__GIVEN DATA__:

/---

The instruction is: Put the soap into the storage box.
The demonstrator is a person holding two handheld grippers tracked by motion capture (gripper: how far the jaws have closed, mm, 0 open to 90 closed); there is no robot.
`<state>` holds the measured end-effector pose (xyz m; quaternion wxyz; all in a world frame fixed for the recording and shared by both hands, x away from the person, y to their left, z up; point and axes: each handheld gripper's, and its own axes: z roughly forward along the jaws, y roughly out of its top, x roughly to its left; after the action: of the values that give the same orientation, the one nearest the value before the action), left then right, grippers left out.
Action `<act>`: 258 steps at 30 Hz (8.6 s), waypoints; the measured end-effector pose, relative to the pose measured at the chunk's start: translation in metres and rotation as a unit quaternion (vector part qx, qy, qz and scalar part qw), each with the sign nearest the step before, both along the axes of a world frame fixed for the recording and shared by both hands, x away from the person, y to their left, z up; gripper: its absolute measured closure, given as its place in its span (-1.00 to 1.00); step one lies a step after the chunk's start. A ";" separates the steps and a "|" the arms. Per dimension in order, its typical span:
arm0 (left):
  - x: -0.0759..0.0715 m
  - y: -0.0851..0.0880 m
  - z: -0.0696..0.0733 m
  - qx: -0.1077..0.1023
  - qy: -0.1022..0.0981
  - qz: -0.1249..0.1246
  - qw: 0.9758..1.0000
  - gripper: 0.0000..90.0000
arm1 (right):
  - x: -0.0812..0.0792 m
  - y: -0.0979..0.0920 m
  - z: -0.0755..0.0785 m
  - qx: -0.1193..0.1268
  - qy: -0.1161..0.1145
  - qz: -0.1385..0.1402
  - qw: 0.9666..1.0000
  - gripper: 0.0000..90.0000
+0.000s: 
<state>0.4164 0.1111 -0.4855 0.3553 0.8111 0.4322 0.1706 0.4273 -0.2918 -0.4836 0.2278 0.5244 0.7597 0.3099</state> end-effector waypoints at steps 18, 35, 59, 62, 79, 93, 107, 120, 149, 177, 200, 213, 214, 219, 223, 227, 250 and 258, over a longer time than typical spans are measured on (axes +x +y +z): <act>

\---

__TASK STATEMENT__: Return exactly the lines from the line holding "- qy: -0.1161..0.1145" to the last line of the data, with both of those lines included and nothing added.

__YOUR SOLUTION__:
  - qy: -0.1161..0.1145
  - qz: -0.1385..0.1402
  - qw: 0.9666..1.0000
  - gripper: 0.0000..90.0000
+0.000s: 
<state>0.4164 0.1111 -0.4855 0.3553 0.8111 0.4322 0.1706 0.4273 -0.2918 -0.4836 0.2278 0.5244 0.7597 0.3099</state> end-effector waypoints at steps 18, 35, 59, 62, 79, 93, 107, 120, 149, 177, 200, 213, 214, 219, 223, 227, 250 and 258, over a longer time than typical spans are measured on (axes +x +y +z): <act>

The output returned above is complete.